- Born: November 20, 1901 Denmark, South Carolina, U.S.
- Died: October 18, 1947 (aged 45) Charlotte, North Carolina, U.S.
- Genres: Piedmont blues, country music
- Occupations: Musician, firefighter
- Instruments: Guitar, vocals
- Years active: 1927
- Labels: Victor Records

= Julius Daniels =

American Piedmont blues musician

Julius Daniels (November 20, 1901 – October 18, 1947) was an American Piedmont blues musician. His song "99 Year Blues" appeared on the box set Anthology of American Folk Music and has been covered by Jim Kweskin, Chris Smither, Johnny Winter, Charlie Parr and Hot Tuna on their album Burgers.

Daniels was born in Denmark, South Carolina, United States.
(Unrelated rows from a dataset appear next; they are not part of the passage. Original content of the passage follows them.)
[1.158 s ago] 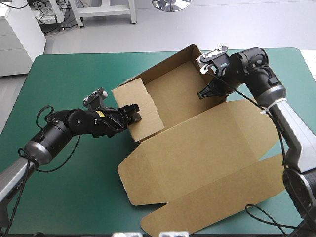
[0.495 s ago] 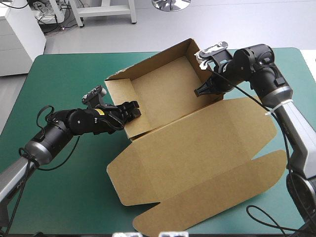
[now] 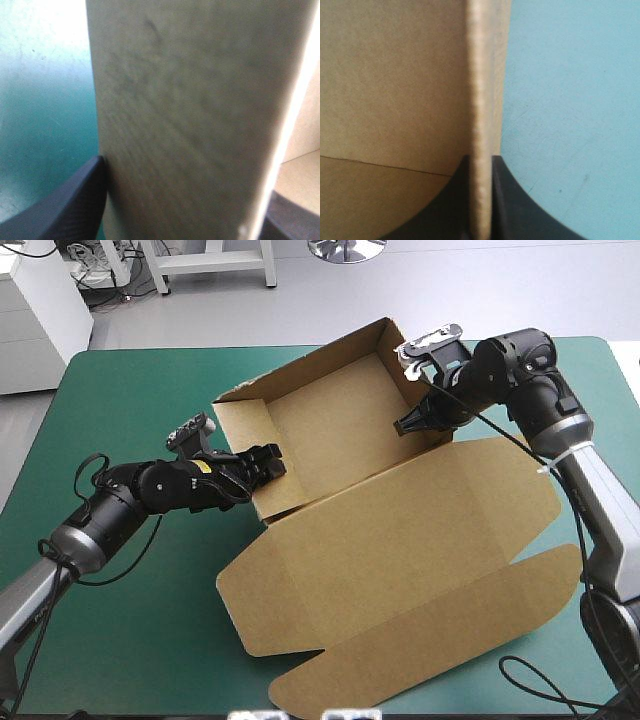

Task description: Fold the box

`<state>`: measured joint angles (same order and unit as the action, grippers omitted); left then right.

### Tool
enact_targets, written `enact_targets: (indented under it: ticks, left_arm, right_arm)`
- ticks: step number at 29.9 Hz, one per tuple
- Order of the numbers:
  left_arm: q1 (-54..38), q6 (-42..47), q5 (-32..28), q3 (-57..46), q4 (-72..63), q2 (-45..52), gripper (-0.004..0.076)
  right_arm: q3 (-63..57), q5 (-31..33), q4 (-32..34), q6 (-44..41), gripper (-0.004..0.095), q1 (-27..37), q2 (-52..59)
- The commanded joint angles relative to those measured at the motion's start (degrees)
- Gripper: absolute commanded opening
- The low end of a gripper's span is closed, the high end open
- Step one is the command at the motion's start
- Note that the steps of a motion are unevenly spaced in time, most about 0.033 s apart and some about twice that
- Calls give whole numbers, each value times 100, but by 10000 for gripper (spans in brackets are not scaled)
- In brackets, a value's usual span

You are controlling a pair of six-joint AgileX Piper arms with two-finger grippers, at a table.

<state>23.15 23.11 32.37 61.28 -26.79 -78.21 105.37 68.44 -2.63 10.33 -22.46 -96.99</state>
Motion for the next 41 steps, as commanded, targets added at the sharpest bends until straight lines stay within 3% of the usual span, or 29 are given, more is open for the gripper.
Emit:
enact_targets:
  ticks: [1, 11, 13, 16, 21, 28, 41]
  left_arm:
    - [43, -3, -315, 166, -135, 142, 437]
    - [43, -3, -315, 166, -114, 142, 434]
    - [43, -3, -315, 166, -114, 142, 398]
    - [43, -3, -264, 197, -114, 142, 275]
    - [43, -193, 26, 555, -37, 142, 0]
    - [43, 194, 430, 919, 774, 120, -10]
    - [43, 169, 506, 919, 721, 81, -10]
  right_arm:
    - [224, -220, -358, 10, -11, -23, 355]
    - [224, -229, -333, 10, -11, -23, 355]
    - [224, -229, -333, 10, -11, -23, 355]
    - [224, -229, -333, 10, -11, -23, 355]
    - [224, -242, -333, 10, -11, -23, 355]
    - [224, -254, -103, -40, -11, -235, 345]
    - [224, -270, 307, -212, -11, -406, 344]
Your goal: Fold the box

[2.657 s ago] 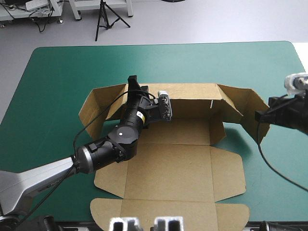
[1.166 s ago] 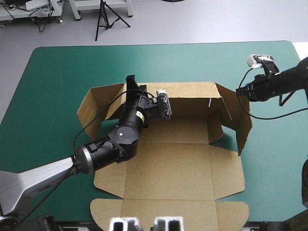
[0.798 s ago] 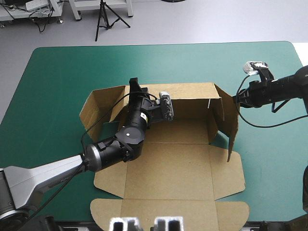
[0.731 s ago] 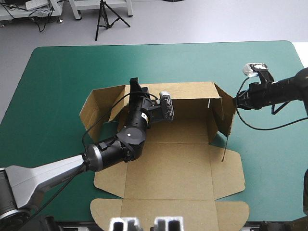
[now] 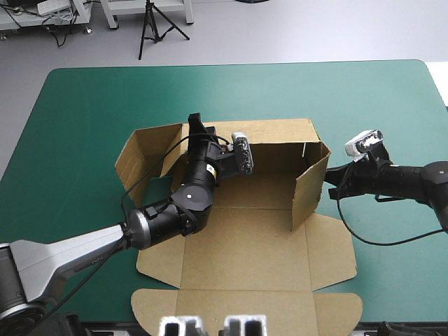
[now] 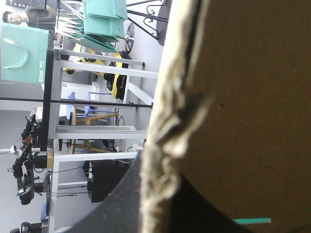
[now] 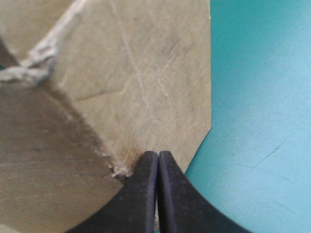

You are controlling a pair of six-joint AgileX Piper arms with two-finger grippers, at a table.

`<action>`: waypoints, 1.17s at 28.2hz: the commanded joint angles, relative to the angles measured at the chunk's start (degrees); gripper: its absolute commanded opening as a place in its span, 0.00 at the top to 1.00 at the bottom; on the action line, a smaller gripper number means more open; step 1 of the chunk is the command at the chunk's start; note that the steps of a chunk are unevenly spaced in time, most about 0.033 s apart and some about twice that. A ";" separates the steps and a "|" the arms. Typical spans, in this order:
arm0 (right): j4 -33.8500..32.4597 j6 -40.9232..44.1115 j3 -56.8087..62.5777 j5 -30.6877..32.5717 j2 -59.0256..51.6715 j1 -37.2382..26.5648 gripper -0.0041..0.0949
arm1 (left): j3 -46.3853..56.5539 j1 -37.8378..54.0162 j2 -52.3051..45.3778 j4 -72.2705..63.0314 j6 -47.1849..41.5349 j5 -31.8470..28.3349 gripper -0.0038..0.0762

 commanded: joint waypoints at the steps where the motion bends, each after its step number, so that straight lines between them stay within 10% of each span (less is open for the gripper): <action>1: 4.31 -3.18 -1.03 -0.51 -2.20 -0.07 0.97 | -1.40 -0.14 -1.92 0.93 -1.15 1.47 0.96; 10: 0.15 0.84 -1.25 -2.45 -2.77 -0.07 0.58 | -1.40 -0.14 -1.92 0.98 -1.15 1.16 0.96; 33: 1.00 -3.66 -3.02 4.96 -3.90 0.16 0.58 | -1.40 -0.14 -1.92 1.91 -1.15 -0.04 0.96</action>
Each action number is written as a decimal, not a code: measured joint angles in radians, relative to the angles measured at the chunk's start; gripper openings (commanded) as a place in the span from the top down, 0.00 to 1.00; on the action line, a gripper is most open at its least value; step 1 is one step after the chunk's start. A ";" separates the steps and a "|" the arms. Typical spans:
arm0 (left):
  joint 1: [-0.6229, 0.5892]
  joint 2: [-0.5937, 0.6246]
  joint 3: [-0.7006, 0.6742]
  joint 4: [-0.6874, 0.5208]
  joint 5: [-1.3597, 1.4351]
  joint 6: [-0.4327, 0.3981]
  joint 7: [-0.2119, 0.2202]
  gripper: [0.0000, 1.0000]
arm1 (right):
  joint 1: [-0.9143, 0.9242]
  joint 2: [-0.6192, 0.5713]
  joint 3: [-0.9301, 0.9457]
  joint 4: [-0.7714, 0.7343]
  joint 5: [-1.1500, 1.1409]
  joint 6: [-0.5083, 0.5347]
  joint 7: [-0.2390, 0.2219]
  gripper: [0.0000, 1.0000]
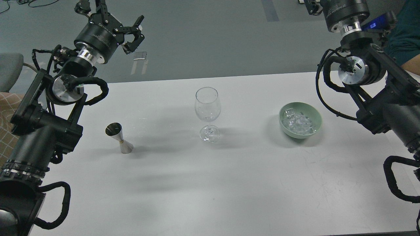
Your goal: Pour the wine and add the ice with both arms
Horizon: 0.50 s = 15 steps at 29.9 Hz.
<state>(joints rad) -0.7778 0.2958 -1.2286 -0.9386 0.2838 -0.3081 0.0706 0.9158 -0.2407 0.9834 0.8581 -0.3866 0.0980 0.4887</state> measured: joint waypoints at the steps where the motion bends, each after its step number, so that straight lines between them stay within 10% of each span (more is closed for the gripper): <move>1: 0.000 0.001 0.000 0.002 0.000 -0.004 0.000 0.02 | 0.000 0.000 0.000 0.000 0.000 0.000 0.000 0.00; 15: -0.005 0.002 -0.005 0.007 0.000 -0.015 -0.001 0.02 | 0.005 0.000 0.000 -0.002 0.000 -0.001 0.000 0.00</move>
<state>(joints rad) -0.7832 0.2977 -1.2333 -0.9312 0.2838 -0.3236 0.0699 0.9209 -0.2406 0.9832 0.8556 -0.3866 0.0969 0.4887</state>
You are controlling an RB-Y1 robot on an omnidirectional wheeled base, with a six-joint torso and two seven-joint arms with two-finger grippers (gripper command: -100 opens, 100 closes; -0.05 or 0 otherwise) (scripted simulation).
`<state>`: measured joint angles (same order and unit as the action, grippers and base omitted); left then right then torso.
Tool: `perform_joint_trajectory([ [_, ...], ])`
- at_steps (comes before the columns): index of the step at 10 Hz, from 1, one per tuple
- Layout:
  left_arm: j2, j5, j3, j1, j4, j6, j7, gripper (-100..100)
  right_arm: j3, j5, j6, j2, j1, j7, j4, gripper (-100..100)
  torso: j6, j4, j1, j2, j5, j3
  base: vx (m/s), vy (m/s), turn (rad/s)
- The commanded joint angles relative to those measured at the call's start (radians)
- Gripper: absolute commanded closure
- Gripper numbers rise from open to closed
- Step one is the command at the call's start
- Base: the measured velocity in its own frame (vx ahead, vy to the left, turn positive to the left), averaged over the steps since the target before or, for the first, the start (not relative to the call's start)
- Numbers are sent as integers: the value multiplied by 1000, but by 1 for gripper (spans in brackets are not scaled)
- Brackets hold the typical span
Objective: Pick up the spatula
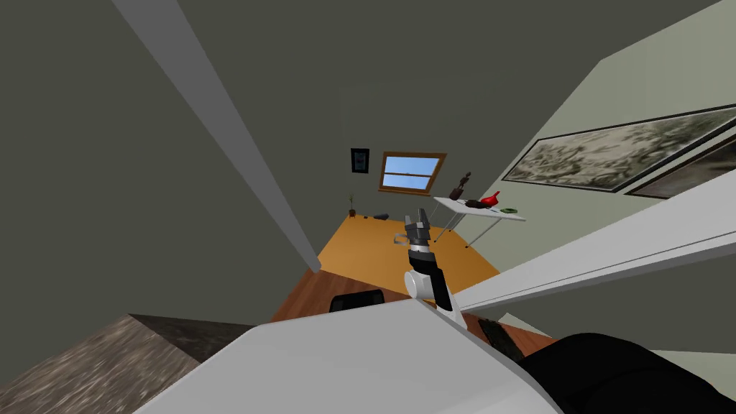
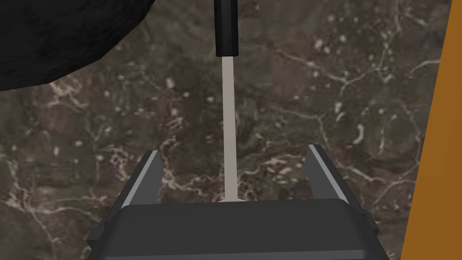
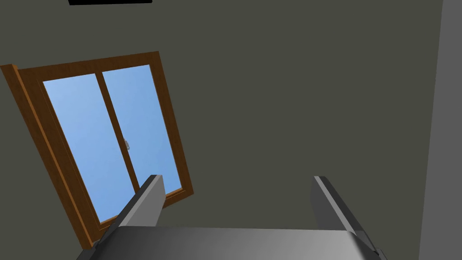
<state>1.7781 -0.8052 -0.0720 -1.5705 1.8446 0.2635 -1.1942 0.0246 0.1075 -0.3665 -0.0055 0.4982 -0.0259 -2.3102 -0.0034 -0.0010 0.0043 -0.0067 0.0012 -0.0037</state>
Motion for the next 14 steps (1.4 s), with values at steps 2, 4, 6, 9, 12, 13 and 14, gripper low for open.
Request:
perform_joint_trajectory([
  [2,13,28,-50,47,30,46,-50,-100,0,0,0,0,0,0,0,0,0,0,-1,0,0,0,67,47,101],
  [4,25,48,-99,86,57,81,-84,-100,0,0,0,0,0,0,0,0,0,1,-3,3,0,2,35,23,62],
  [6,25,48,-118,86,57,81,-84,-100,0,0,0,0,0,0,0,0,-1,1,-2,3,2,2,34,20,44],
  [9,50,90,-196,151,112,151,-153,-100,0,0,0,0,0,0,0,0,0,1,-1,4,2,2,47,42,117],
  [12,62,110,-255,183,139,186,-187,-100,0,0,0,0,0,0,0,0,-1,1,0,2,2,1,63,44,92],
  [13,62,111,-246,178,140,185,-184,-100,0,0,0,0,0,0,0,0,0,1,-1,2,2,1,22,15,3],
  [14,62,112,-248,179,140,187,-188,100,0,0,0,0,0,0,0,0,0,1,-2,4,2,2,0,0,0],
])
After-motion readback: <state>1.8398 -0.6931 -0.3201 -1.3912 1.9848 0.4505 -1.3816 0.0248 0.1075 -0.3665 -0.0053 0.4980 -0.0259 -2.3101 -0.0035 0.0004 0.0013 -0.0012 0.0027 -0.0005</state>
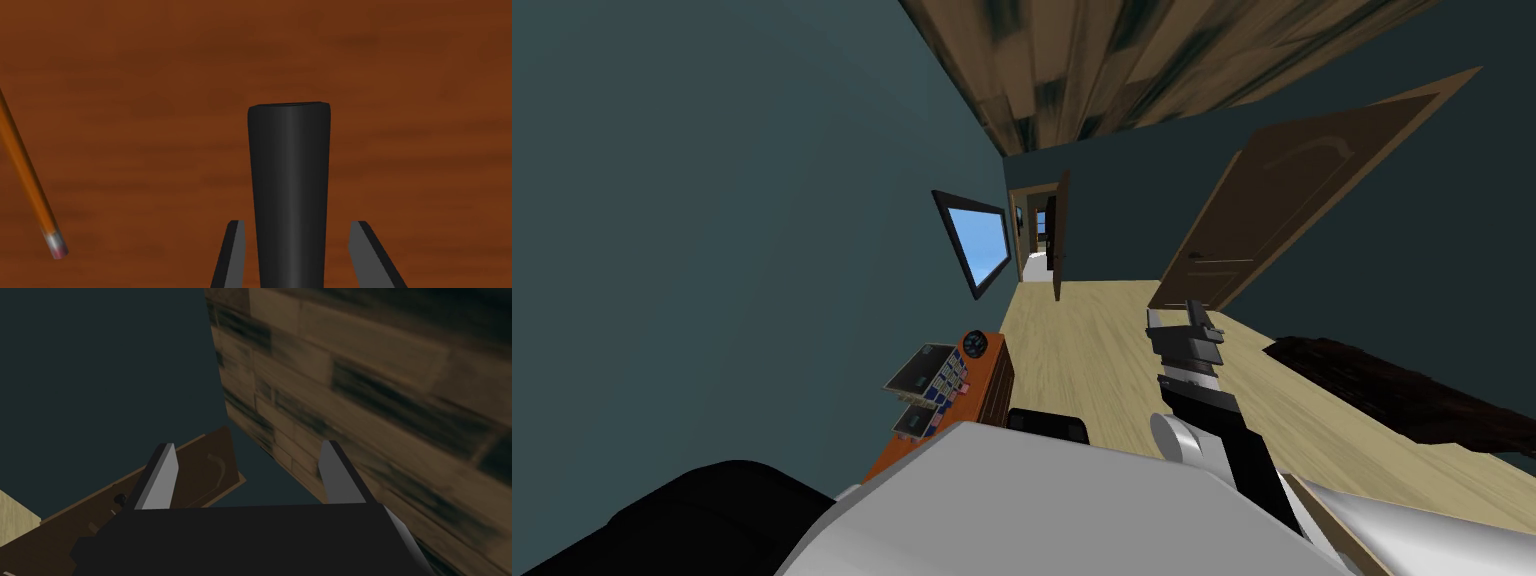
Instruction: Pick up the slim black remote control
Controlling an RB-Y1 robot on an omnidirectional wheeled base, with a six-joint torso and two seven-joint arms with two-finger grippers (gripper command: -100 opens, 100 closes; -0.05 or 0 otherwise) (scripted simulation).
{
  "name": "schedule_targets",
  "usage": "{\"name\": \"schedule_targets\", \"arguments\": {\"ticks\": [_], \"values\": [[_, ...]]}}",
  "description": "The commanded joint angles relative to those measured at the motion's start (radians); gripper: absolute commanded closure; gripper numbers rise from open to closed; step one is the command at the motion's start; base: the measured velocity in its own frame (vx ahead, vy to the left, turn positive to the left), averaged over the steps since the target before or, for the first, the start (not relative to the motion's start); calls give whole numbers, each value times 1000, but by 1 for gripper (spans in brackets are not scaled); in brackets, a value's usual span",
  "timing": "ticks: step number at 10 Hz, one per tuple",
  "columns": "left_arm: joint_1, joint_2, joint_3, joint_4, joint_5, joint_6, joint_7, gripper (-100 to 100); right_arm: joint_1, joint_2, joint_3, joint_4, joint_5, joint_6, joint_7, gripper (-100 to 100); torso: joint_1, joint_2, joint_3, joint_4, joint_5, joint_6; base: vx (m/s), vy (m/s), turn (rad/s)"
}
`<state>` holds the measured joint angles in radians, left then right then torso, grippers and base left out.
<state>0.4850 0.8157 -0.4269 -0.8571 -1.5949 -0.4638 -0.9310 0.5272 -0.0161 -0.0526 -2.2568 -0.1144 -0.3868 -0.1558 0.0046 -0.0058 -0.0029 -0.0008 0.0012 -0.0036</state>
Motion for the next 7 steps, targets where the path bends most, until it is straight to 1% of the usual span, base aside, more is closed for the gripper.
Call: {"name": "schedule_targets", "arguments": {"ticks": [1,4,5,6,7], "values": [[0,0,0,0,0,0,0,100,0,0,0,0,0,0,0,0,0,0,0,0,0,0,0,0,0],[1,0,0,1,1,0,1,100,0,0,0,0,0,0,0,0,0,0,0,0,0,1,0,0,0],[1,0,0,1,1,0,1,0,0,0,0,0,0,0,0,0,0,0,0,0,0,1,0,0,0],[7,29,15,-19,9,-28,-6,100,0,0,0,0,0,0,0,0,0,0,0,0,0,1,6,-44,82],[11,44,21,-29,12,-41,-5,100,0,0,0,0,0,0,0,0,-3,-1,0,0,-1,1,5,-62,77]]}}
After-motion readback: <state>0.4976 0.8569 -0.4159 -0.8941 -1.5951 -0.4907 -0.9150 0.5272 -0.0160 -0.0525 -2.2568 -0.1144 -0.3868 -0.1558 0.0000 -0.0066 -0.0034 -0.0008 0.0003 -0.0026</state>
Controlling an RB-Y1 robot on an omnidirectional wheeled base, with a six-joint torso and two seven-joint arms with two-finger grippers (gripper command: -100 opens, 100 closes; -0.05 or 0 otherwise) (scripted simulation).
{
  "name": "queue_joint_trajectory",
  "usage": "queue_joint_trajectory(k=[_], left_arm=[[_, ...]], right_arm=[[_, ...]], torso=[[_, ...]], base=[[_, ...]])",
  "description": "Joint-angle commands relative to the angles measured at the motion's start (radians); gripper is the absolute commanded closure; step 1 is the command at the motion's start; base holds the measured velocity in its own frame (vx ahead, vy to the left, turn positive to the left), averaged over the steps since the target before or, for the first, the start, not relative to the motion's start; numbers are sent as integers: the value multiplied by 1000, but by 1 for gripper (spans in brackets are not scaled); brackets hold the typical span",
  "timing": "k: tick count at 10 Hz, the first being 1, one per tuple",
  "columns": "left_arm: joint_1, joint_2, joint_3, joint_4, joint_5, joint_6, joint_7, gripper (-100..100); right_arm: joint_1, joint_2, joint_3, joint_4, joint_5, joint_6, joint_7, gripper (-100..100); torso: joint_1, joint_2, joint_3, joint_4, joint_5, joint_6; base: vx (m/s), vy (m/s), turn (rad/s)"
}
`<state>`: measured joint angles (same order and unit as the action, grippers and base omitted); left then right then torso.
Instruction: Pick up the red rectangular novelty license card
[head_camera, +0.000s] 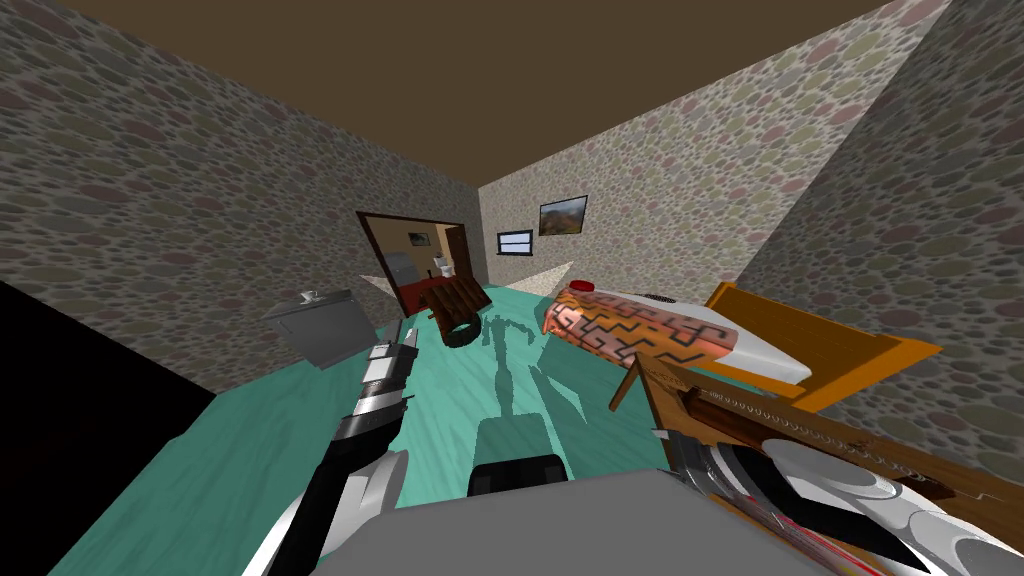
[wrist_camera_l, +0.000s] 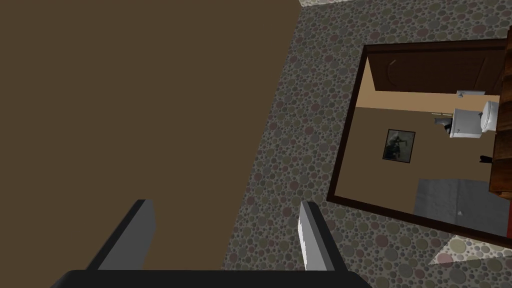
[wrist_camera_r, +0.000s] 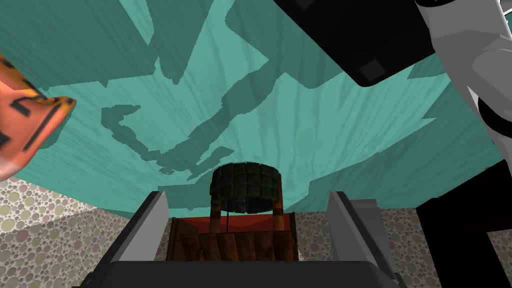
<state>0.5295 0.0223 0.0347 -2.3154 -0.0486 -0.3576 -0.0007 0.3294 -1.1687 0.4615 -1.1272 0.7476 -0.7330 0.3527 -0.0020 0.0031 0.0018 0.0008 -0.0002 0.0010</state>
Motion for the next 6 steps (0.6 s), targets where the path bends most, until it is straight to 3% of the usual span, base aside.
queue_joint_trajectory(k=[1,5,6], left_arm=[[0,0,0,0,0,0,0,0],[0,0,0,0,0,0,0,0],[0,0,0,0,0,0,0,0]], right_arm=[[-6,-6,14,47,4,-9,11,-100],[-9,-73,84,166,16,-28,31,-100],[-9,-73,84,170,16,-28,31,-100]], torso=[[0,0,0,0,0,0],[0,1,0,0,0,0],[-1,2,1,0,0,0]], base=[[-30,-32,86],[-51,-37,157],[-52,-44,79]])
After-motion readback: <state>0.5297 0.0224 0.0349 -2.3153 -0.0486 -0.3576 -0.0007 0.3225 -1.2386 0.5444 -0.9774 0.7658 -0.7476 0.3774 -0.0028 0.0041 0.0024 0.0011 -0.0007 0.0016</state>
He lived in Pineville, North Carolina, from 1912 to 1930, when he moved to Charlotte, North Carolina. He first recorded in 1927, joined first by guitarist Bubba Lee Torrence and later by Wilbert Andrews. He was one of the first black musicians from the Southeastern United States to record. Daniels is buried at the Silver Mount Church Cemetery near Fort Mill, South Carolina.

The Historic Society of Bamberg County held the first Julius Daniels Memorial Blues Festival at the Dane Theater in Denmark, South Carolina, on October 23, 2010. Performers included Drink Small, Beverly Watkins, The Meeting Street Sheiks and Hitman.